United Kingdom Wagner, Richard Strauss and Brahms: Allison Oakes (soprano), Bournemouth Symphony Orchestra / Karl-Heinz Steffens (conductor), Lighthouse, Poole, 24.10.2018. (IL)
Wagner – Siegfried Idyll
Richard Strauss – Four Last Songs
Brahms – Symphony No.4 in E minor
Karl-Heinz Steffens delivered one of the most persuasive, most searching, most blistering, yet also most tender of readings of Brahms’s intense and troubled Fourth Symphony that I have ever heard in the concert hall. It received rapturous audience approval. In such a memorable performance with outstanding playing from every BSO section, I especially recall the cellos’ lovingly phrased and nuanced melody of the Andante moderato, flautist Anne Pyne’s achingly beautiful solo, and the affirmatory strident trombone voices in the powerful Passacaglia finale.
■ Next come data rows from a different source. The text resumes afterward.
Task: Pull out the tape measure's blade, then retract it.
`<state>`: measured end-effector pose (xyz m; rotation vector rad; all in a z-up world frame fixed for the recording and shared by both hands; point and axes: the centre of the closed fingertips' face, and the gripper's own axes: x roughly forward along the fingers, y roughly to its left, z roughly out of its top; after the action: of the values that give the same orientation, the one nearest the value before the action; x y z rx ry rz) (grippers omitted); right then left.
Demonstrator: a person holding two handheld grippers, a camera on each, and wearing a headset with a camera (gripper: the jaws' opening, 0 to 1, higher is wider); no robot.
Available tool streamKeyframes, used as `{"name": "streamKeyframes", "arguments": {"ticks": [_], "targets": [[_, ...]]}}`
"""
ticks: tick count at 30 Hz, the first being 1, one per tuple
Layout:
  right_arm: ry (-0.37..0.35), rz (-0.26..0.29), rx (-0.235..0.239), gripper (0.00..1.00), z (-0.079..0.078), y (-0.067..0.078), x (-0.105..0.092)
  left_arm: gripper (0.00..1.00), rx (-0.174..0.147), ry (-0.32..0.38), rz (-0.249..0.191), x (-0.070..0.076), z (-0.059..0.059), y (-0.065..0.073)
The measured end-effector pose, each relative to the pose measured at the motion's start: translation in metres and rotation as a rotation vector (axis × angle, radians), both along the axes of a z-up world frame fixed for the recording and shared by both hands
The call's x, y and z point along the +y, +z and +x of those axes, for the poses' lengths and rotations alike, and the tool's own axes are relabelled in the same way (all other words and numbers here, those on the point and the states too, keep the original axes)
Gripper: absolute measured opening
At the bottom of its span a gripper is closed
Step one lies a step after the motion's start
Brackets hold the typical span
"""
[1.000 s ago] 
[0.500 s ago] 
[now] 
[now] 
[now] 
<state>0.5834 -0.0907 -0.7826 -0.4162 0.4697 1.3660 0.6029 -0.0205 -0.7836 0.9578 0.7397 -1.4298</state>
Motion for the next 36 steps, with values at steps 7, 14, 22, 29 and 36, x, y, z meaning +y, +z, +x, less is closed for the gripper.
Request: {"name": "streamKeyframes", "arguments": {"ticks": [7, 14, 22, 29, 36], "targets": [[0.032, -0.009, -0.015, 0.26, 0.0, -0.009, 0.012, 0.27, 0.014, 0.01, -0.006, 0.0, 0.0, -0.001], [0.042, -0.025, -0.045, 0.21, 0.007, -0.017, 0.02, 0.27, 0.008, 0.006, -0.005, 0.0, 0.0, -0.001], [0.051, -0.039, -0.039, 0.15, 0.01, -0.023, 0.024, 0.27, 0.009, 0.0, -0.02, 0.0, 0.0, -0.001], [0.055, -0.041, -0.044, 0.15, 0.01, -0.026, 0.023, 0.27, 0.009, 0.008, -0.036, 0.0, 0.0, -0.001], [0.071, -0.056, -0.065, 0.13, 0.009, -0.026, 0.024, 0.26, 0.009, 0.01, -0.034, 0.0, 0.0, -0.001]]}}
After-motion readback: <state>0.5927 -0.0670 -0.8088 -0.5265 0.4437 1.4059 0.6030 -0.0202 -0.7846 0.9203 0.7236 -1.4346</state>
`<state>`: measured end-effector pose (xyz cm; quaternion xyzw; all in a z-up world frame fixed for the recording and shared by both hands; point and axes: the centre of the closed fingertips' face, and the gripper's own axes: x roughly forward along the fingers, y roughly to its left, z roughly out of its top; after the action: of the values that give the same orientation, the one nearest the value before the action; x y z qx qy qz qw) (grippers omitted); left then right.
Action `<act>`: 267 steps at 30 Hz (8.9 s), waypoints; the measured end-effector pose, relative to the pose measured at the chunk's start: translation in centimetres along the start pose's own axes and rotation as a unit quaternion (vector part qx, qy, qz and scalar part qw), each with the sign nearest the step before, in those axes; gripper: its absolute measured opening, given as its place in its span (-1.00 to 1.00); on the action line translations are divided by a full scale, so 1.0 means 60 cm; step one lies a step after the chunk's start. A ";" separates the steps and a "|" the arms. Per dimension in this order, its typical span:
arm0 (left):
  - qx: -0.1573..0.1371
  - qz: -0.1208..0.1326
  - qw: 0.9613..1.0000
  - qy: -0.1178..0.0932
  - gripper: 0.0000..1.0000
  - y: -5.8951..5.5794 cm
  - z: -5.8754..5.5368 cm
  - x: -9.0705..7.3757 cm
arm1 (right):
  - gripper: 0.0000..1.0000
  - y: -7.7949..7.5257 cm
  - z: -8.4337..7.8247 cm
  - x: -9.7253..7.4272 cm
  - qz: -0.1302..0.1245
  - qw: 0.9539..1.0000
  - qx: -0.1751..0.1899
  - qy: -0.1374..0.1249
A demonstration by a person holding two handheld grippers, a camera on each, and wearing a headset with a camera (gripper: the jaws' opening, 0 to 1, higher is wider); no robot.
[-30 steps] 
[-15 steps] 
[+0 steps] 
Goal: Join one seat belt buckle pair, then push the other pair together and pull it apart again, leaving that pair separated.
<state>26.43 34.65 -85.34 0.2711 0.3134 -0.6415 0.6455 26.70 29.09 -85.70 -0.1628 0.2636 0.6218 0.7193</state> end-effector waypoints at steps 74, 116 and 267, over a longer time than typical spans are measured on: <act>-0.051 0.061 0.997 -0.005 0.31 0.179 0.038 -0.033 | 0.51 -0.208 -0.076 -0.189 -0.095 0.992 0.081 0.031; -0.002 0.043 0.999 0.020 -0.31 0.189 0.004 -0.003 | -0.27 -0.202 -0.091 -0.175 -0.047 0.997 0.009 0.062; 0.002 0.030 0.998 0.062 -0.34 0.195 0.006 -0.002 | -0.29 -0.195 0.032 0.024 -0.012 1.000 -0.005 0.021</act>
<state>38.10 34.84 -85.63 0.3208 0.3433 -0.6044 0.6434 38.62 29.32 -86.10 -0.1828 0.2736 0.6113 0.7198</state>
Richard Strauss’s Four Last Songs has always been a firm favourite of mine. The glow and opulence of the score for large orchestra was shiningly realised by the BSO players. The solos for violin and horn were beautifully and heartfeltedly articulated. Soprano Allison Oakes who has established a reputation in dramatic roles has a strong voice with considerable powers of projection. That is fine for Wagner, but Wagner is not Richard Strauss. Normally the sheer haunting beauty of these Four Last Songs brings tears to stand in my eyes. On this occasion I was unmoved. I did not feel Ms. Oakes had sufficient empathy with the work’s autumnal warmth. I prefer the deeply understood and sympathetic expressiveness of Schwarzkopf or my own favourite, Lisa Della Casa.
The concert began with a very satisfying reading of Wagner’s Siegfried Idyll, blissfully tender yet with a muscular heroic centrepiece and its allusion to Wagner’s Ring hero Siegfried recalling his Journey to the Rhine.